» **What you have to do**: Where the listing below has a line with "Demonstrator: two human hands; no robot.", write out exactly that line and every line after it, stopping after the line with "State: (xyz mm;".

#####

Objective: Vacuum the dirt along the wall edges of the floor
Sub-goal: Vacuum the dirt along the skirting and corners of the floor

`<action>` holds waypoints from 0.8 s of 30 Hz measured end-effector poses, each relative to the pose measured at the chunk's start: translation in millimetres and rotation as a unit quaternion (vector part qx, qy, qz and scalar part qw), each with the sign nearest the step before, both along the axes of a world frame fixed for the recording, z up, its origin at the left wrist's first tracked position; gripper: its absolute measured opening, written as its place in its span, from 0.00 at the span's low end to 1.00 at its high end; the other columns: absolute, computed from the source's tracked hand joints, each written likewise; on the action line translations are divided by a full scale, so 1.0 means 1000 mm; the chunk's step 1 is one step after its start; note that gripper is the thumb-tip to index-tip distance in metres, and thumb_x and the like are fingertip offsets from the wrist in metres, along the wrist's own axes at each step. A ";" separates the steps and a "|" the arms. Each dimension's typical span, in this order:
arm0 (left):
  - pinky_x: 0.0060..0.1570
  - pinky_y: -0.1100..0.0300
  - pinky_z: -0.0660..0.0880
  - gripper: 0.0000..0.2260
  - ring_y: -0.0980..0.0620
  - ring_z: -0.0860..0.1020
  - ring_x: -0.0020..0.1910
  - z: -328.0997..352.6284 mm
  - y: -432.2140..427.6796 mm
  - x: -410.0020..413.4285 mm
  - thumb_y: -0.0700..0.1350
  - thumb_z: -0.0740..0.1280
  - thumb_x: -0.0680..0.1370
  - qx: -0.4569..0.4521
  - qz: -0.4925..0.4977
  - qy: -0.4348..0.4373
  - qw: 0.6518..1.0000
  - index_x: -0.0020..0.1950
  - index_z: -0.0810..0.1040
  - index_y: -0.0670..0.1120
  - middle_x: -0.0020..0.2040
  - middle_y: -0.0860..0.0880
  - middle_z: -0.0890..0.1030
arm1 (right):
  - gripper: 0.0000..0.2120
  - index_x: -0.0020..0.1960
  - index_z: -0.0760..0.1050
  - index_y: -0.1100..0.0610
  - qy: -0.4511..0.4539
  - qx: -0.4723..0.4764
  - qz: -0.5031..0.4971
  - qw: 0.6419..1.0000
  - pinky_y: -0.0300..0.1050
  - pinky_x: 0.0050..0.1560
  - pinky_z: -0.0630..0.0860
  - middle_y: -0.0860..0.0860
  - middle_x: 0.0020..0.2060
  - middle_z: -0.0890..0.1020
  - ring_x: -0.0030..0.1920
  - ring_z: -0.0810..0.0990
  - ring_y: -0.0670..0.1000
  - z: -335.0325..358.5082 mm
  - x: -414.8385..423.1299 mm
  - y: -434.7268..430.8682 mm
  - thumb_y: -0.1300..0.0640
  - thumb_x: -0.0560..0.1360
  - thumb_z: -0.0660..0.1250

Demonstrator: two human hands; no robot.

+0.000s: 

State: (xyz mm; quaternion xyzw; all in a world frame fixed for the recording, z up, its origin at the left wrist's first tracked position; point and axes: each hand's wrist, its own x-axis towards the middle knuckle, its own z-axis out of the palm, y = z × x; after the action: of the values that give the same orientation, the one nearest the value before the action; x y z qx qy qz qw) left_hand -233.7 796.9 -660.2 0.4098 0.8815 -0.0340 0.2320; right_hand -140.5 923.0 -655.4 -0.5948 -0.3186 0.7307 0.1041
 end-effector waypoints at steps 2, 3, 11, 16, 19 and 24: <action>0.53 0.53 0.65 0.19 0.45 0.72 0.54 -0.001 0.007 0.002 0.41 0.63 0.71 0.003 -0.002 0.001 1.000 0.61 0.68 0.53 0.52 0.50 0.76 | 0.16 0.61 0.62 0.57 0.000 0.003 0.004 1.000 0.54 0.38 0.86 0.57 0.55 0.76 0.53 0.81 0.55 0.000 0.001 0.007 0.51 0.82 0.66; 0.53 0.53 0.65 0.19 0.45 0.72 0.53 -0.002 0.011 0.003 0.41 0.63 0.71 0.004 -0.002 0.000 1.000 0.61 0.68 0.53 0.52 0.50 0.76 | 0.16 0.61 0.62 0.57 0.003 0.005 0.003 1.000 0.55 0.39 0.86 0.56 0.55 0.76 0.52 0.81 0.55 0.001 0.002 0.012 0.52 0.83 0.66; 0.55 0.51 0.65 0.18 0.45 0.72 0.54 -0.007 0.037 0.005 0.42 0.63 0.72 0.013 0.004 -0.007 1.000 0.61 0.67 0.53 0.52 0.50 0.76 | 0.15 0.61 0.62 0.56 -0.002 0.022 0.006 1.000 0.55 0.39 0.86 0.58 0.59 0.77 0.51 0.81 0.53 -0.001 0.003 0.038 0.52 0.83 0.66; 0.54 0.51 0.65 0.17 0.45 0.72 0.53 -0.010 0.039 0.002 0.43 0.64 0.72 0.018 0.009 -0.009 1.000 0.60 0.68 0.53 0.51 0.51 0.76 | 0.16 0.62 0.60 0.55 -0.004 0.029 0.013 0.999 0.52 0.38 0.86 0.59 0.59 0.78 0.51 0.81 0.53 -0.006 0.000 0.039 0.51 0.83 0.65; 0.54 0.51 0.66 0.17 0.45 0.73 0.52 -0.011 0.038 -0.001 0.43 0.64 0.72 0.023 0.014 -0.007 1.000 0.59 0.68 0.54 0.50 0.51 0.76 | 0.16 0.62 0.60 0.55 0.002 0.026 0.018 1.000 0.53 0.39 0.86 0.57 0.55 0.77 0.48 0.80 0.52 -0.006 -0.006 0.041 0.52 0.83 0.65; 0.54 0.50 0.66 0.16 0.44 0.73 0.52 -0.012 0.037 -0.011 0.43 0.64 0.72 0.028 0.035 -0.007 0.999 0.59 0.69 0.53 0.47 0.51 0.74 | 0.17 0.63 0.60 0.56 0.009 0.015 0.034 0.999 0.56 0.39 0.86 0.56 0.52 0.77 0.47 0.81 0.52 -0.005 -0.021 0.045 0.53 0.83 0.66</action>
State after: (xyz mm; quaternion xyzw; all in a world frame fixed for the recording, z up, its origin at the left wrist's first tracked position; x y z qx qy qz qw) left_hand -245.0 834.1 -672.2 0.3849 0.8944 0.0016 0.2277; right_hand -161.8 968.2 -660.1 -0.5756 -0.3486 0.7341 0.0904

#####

» **Solution to the problem**:
Demonstrator: two human hands; no robot.

+0.000s: 

State: (xyz mm; quaternion xyzw; all in a world frame fixed for the recording, z up, its origin at the left wrist's first tracked position; point and axes: each hand's wrist, its own x-axis towards the middle knuckle, its own z-axis out of the palm, y = z × x; after the action: of the values that give the same orientation, the one nearest the value before the action; x y z qx qy qz qw) left_hand -233.7 796.9 -660.2 0.4098 0.8815 -0.0340 0.2320; right_hand -140.5 923.0 -655.4 -0.5948 -0.3186 0.7307 0.1041

No more output is expected for this exercise.